WHAT IS BEING ASKED – The entries are to be given back verbatim; no picture is to be copied.

EXTRACTED RECORDS –
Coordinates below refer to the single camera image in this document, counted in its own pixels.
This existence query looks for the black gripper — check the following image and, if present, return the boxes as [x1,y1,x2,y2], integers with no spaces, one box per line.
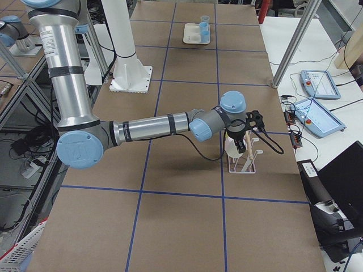
[226,121,246,154]

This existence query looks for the pale green plastic cup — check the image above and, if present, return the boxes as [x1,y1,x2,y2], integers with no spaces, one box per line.
[225,137,244,159]

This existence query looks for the blue plastic cup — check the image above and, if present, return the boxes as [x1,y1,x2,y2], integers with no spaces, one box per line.
[199,22,210,44]
[200,15,210,24]

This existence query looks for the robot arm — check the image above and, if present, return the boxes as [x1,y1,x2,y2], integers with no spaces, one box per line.
[25,1,246,169]

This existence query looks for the near blue teach pendant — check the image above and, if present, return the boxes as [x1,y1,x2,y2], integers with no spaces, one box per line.
[290,97,346,138]

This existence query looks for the blue teach pendant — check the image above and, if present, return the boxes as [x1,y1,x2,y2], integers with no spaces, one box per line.
[290,97,346,138]
[300,70,341,100]

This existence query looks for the far blue teach pendant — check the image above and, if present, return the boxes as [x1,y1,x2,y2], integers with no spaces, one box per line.
[300,70,341,100]

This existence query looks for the black laptop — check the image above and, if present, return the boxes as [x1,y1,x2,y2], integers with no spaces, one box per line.
[318,141,362,225]

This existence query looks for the cream plastic tray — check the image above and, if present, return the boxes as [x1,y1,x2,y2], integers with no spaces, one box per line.
[183,23,210,45]

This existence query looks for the red cylinder object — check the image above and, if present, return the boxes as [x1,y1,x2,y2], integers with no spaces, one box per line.
[258,0,271,24]

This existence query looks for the white perforated basket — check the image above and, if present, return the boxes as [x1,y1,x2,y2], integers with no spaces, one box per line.
[1,219,48,272]

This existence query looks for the white wire cup rack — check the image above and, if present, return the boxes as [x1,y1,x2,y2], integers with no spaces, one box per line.
[227,131,263,174]

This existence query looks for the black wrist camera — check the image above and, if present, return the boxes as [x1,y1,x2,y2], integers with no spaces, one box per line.
[246,110,265,132]

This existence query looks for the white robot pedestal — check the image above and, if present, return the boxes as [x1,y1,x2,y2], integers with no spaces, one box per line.
[83,1,153,93]

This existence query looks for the aluminium frame post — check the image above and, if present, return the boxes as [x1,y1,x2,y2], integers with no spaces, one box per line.
[271,0,322,89]

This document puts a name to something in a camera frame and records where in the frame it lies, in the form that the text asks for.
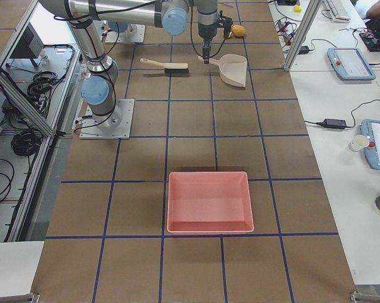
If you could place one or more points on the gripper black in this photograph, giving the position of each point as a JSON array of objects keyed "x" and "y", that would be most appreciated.
[{"x": 206, "y": 31}]

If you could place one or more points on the beige plastic dustpan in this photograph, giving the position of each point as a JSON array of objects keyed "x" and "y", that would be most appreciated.
[{"x": 232, "y": 69}]

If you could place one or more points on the brown potato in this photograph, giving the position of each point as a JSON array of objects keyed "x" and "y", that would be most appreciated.
[{"x": 238, "y": 30}]

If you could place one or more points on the beige hand brush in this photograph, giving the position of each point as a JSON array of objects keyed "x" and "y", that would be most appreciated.
[{"x": 169, "y": 67}]

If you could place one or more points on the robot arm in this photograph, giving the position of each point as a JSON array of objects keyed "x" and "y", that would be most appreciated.
[
  {"x": 207, "y": 12},
  {"x": 99, "y": 89}
]

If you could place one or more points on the pink plastic bin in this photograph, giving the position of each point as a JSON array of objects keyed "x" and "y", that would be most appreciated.
[{"x": 209, "y": 203}]

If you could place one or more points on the white keyboard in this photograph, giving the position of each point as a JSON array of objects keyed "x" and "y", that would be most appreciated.
[{"x": 337, "y": 11}]

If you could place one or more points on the teach pendant far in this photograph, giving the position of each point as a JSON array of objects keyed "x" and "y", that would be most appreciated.
[{"x": 350, "y": 64}]

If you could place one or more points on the teach pendant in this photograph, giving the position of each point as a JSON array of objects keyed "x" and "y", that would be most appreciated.
[
  {"x": 371, "y": 129},
  {"x": 350, "y": 64}
]

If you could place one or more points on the black power adapter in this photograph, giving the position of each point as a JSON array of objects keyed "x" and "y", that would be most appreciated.
[{"x": 334, "y": 123}]

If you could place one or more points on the white paper cup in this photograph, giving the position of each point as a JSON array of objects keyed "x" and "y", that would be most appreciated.
[{"x": 358, "y": 143}]

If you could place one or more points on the teach pendant near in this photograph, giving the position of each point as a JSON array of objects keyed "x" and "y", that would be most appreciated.
[{"x": 371, "y": 129}]

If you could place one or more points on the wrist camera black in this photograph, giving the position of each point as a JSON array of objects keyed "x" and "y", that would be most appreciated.
[{"x": 226, "y": 23}]

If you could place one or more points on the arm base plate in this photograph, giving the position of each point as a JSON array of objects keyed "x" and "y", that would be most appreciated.
[
  {"x": 118, "y": 125},
  {"x": 123, "y": 33}
]

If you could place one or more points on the aluminium frame post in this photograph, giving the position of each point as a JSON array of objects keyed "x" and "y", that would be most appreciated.
[{"x": 305, "y": 24}]

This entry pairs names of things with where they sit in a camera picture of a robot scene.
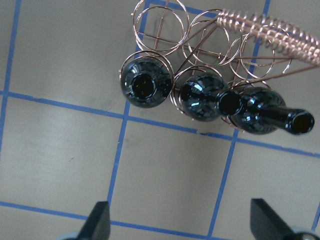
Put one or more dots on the wine bottle in basket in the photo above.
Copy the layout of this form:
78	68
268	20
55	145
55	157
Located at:
264	111
146	82

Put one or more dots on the far wine bottle in basket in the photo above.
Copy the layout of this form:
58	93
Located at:
264	111

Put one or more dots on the dark wine bottle carried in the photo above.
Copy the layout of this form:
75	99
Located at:
207	97

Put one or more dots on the copper wire wine basket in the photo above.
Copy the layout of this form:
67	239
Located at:
244	50

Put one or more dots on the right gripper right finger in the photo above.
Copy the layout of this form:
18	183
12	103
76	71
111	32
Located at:
266	224

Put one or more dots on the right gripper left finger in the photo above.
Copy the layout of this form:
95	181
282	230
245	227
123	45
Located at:
98	224

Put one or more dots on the near wine bottle in basket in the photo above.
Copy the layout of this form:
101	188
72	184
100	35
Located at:
146	82

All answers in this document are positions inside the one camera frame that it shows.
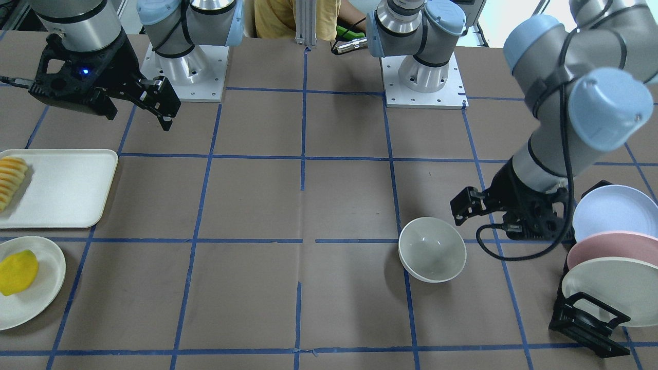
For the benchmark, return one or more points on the green handled tool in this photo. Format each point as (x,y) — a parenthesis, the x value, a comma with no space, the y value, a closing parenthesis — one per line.
(344,35)

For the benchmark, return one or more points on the lavender plate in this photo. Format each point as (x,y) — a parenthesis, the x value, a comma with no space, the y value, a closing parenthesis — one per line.
(613,208)

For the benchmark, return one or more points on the yellow lemon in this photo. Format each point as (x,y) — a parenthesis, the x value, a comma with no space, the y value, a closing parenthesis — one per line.
(18,271)

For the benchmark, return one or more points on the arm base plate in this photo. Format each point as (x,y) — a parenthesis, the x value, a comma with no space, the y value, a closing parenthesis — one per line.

RESULT –
Coordinates below refer to the single camera image in this document, counted in its own pixels.
This existence query looks for the black gripper — check the following image and, if present, return the boxes as [x1,y1,x2,y2], integers with no spaces, one box per line.
[226,121,246,154]

This existence query looks for the pale green plastic cup — check the image above and, if present, return the boxes as [x1,y1,x2,y2], integers with no spaces, one box per line.
[225,137,244,159]

This existence query looks for the blue plastic cup — check the image above and, if present, return the boxes as [x1,y1,x2,y2], integers with no spaces, one box per line.
[199,22,210,44]
[200,15,210,24]

This existence query looks for the robot arm — check the image above and, if present, return the boxes as [x1,y1,x2,y2], integers with no spaces, one box per line.
[25,1,246,169]

This existence query looks for the near blue teach pendant — check the image above and, if present, return the boxes as [x1,y1,x2,y2], integers with no spaces, one box per line.
[290,97,346,138]

This existence query looks for the blue teach pendant — check the image above and, if present, return the boxes as [x1,y1,x2,y2], integers with no spaces, one box per line.
[290,97,346,138]
[300,70,341,100]

This existence query looks for the far blue teach pendant — check the image above and, if present, return the boxes as [x1,y1,x2,y2], integers with no spaces, one box per line.
[300,70,341,100]

This existence query looks for the black laptop — check the image above and, if present, return the boxes as [x1,y1,x2,y2], integers with no spaces, one box per line.
[318,141,362,225]

This existence query looks for the cream plastic tray — check the image above and, if present, return the boxes as [x1,y1,x2,y2], integers with no spaces, one box per line.
[183,23,210,45]

This existence query looks for the red cylinder object — check the image above and, if present, return the boxes as [x1,y1,x2,y2], integers with no spaces, one box per line.
[258,0,271,24]

This existence query looks for the white perforated basket — check the image above and, if present, return the boxes as [x1,y1,x2,y2], integers with no spaces, one box per line.
[1,219,48,272]

This existence query looks for the white wire cup rack — check the image above and, if present, return the boxes as [x1,y1,x2,y2], integers with no spaces, one box per line.
[227,131,263,174]

This existence query looks for the black wrist camera — check the image above and, if present, return the boxes as [x1,y1,x2,y2], integers with no spaces, one box per line.
[246,110,265,132]

This existence query looks for the white robot pedestal — check the image above and, if present, return the boxes as [x1,y1,x2,y2], integers with no spaces, one box per line.
[83,1,153,93]

This existence query looks for the aluminium frame post — check the image above and, if present, return the boxes as [x1,y1,x2,y2], integers with no spaces, one box per line.
[271,0,322,89]

This document puts a name to something in a camera frame and records where in the frame it lies, in the form that the text asks for.
If you could place one or more points on the gripper black in this photograph, giving the position of each point as a JSON array of objects keyed "x" and "y", that would be most appreciated.
[{"x": 206, "y": 31}]

If you could place one or more points on the beige plastic dustpan in this photograph, giving the position of each point as a JSON array of objects keyed "x" and "y", that would be most appreciated.
[{"x": 232, "y": 69}]

If you could place one or more points on the brown potato in this photograph, giving the position of each point as a JSON array of objects keyed "x" and "y", that would be most appreciated.
[{"x": 238, "y": 30}]

If you could place one or more points on the beige hand brush in this photograph, giving the position of each point as a JSON array of objects keyed "x" and "y", that would be most appreciated.
[{"x": 169, "y": 67}]

If you could place one or more points on the robot arm in this photograph, giving the position of each point as a JSON array of objects keyed "x" and "y", that would be most appreciated.
[
  {"x": 207, "y": 12},
  {"x": 99, "y": 89}
]

If you could place one or more points on the pink plastic bin in this photograph, giving the position of each point as a JSON array of objects keyed "x" and "y", that would be most appreciated.
[{"x": 209, "y": 203}]

If you could place one or more points on the white keyboard in this photograph, giving the position of each point as a JSON array of objects keyed "x" and "y", that would be most appreciated.
[{"x": 337, "y": 11}]

If you could place one or more points on the teach pendant far in this photograph, giving the position of each point as a JSON array of objects keyed "x" and "y", that would be most appreciated.
[{"x": 350, "y": 64}]

If you could place one or more points on the teach pendant in this photograph, giving the position of each point as a JSON array of objects keyed "x" and "y", that would be most appreciated.
[
  {"x": 371, "y": 129},
  {"x": 350, "y": 64}
]

If you could place one or more points on the black power adapter in this photograph, giving the position of each point as a JSON array of objects keyed "x" and "y", that would be most appreciated.
[{"x": 334, "y": 123}]

If you could place one or more points on the white paper cup in this photograph, giving the position of each point as a JSON array of objects keyed "x" and "y", that would be most appreciated.
[{"x": 358, "y": 143}]

If you could place one or more points on the teach pendant near in this photograph, giving the position of each point as a JSON array of objects keyed "x" and "y", that would be most appreciated.
[{"x": 371, "y": 129}]

If you could place one or more points on the wrist camera black in this photograph, giving the position of each point as a JSON array of objects keyed "x" and "y", that would be most appreciated.
[{"x": 226, "y": 23}]

If you could place one or more points on the arm base plate in this photograph, giving the position of each point as a JSON array of objects keyed "x" and "y", that would be most appreciated.
[
  {"x": 118, "y": 125},
  {"x": 123, "y": 33}
]

If you could place one or more points on the aluminium frame post in this photograph, giving the position of each point as a JSON array of objects keyed "x" and "y", that would be most appreciated.
[{"x": 305, "y": 24}]

This entry pairs names of things with where they sit in a camera picture of a robot scene.
Put one or more dots on the wine bottle in basket in the photo above.
Copy the layout of this form:
78	68
268	20
55	145
55	157
Located at:
264	111
146	82

Put one or more dots on the far wine bottle in basket in the photo above.
Copy the layout of this form:
58	93
Located at:
264	111

Put one or more dots on the dark wine bottle carried in the photo above.
Copy the layout of this form:
75	99
Located at:
207	97

Put one or more dots on the copper wire wine basket in the photo above.
Copy the layout of this form:
67	239
Located at:
244	50

Put one or more dots on the right gripper right finger in the photo above.
Copy the layout of this form:
18	183
12	103
76	71
111	32
Located at:
266	224

Put one or more dots on the right gripper left finger in the photo above.
Copy the layout of this form:
95	181
282	230
245	227
123	45
Located at:
98	224

Put one or more dots on the near wine bottle in basket in the photo above.
Copy the layout of this form:
101	188
72	184
100	35
Located at:
146	82

All answers in this document are positions inside the one camera frame that it shows.
For the benchmark, return one or more points on the green handled tool in this photo. Format each point as (x,y) — a parenthesis, the x value, a comma with no space, the y value, a closing parenthesis — one per line.
(344,35)

For the benchmark, return one or more points on the lavender plate in this photo. Format each point as (x,y) — a parenthesis, the x value, a comma with no space, the y value, a closing parenthesis — one per line.
(613,208)

For the benchmark, return one or more points on the yellow lemon in this photo. Format each point as (x,y) — a parenthesis, the x value, a comma with no space, the y value, a closing parenthesis — one per line.
(18,271)

For the benchmark, return one or more points on the arm base plate in this photo. Format each point as (x,y) — a parenthesis, the x value, a comma with no space, the y value, a closing parenthesis — one per line.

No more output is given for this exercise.